Dans l’histoire même de Cartier, cette montre symbolise le passage d’une entreprise nationale à sa dimension internationale (Londres, New York). Elle témoigne des nouvelles circulations des objets de luxe et de la mutation de leurs usages.

N° 007

Xénia Borderioux

Doctorante

Université Sorbonne Nouvelle Paris-3



XVIIIe siècle

Histoire

La mode, ce tyran de la raison »: Achats parisiens des courtisans russes dans les années 1750-1789


D’après les documents d’archives de Vorontsov, de Kourakin et de Razoumovsky.

«On verra un luxe immodéré se répandre sur toutes les conditions et confondre tous les états. L’ouvrier s’habillera aussi élégamment que le bourgeois ; le gentilhomme aussi magnifiquement que le prince» et même les laquais porteront des montres en or. C’est de cette manière que s’énonce l’une de prophéties du milieu du XVIIIème siècle publié dans le Manuel de la toilette et de la mode (1772). Quinze ans après, on assiste aux folies prédites : pour mettre en évidence sa fortune et son luxe on porte deux montres à la fois, et un magasine entièrement dédié aux modes paraît tous les 10 jours. Vingt ans après la date de cette prophétie et une fois la révolution passée, l’art de vivre dans l’abondance extrême se trouve un nouveau domicile : la cour russe accueille chaleureusement des immigrés politiques de haute naissance et comme Vigée-Lebrun l’écrit ; elle devient le lieu le plus brillant d’Europe.

Tout au cours de la deuxième moitié du XVIIIème siècle, la noblesse russe richissime manifeste son goût pour les modes françaises. En commençant par l’Impératrice Elisabeth Petrovna elle-même, qui dans les années 50 passe des commandes à Paris.

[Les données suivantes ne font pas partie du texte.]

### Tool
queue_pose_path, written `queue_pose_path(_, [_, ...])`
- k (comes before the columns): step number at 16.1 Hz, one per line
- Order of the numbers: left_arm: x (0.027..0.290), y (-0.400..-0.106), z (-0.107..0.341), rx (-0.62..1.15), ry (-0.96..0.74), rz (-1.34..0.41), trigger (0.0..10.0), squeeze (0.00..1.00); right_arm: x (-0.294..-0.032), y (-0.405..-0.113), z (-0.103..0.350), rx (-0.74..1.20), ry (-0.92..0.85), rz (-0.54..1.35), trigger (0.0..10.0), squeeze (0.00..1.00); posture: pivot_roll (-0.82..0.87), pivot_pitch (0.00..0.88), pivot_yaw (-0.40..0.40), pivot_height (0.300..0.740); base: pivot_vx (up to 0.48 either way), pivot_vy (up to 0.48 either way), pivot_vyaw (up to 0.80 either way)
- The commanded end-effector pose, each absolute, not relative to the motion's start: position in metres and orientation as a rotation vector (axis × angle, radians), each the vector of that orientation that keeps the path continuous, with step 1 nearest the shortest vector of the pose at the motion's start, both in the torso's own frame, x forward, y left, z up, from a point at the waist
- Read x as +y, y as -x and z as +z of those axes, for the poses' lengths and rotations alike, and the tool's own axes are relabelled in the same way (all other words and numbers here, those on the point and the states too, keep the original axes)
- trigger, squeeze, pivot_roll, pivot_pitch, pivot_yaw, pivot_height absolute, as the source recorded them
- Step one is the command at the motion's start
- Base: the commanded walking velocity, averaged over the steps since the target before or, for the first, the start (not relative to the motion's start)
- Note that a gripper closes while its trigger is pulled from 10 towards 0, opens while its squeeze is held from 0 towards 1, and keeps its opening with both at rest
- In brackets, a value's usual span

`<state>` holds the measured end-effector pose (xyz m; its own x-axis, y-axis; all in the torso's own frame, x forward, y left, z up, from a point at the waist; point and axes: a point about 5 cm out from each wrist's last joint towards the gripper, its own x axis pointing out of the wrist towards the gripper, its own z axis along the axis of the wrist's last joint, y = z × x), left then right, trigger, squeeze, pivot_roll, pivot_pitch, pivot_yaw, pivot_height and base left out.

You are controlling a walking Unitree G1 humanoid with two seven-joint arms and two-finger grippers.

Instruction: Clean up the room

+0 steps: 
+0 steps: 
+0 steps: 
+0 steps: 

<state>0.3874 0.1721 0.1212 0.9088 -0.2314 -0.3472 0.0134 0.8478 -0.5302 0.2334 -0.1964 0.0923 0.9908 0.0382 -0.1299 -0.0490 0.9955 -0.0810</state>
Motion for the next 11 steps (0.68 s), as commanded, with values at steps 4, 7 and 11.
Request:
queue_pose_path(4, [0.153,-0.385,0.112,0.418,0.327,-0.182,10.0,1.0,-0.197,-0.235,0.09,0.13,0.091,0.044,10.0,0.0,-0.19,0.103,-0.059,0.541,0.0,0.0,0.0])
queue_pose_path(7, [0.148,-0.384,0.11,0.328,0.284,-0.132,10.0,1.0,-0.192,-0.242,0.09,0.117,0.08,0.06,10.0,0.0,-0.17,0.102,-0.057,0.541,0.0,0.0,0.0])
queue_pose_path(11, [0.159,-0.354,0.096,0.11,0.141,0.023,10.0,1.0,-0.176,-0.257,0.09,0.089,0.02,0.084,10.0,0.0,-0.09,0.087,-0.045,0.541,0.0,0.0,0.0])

Certes, ses miroirs, pommades, bas et rubans sont choisis par des intermédiaires et mettent du temps à arriver; mais malgré cela, la provenance parisienne d’objets galants en assure le succès à Saint-Pétersbourg. A cette époque, les vrais admirateurs des modes se croient « ne vivre qu’à Paris et végéter ailleurs ». Les courtisans cherchent alors à suivre le modèle et à faire venir les produits de luxe directement de Paris au lieu de se confier au gré des marchands, soient-ils locaux ou étrangers.

Premièrement, cette communication se donne pour but d’étudier les commandes de Russes passées auprès des marchands de modes, tailleurs et couturiers parisiens, au cours de la deuxième moitié du XVIIIème siècle. Les documents d’archives attestent de la présence importante de Russes sur le marché parisien de la consommation : non tant par la quantité que par la singularité des personnages qui animent le goût russe : tels que le prince Michel Vorontsov, le comte Sheremetiev, et notamment le prince Alexandre Kourakin fourni par le tailleur du roi : monsieur Lesage. Parmi les dames, la grande duchesse Marie Fédorovna, les comtesses Razoumovskaja et Baryatinskaya, qui font faire leurs robes chez Mlle Bertin.

Un autre axe d’investigation cherche à mettre au clair les voies directes (c-à-d autres que les boutiques) par lesquelles les objets de luxe rejoignent la cour russe. Ils peuvent être achetés à Paris pour soi-même, apportés comme cadeaux à la famille depuis l’étranger, ou encore suite à la demande d’amis, envoyés par la poste, passés dans des navires, confiés à un parfait inconnu ou aux services diplomatiques : tels sont les multiples acheminements des objets pour parvenir à leurs destinataires.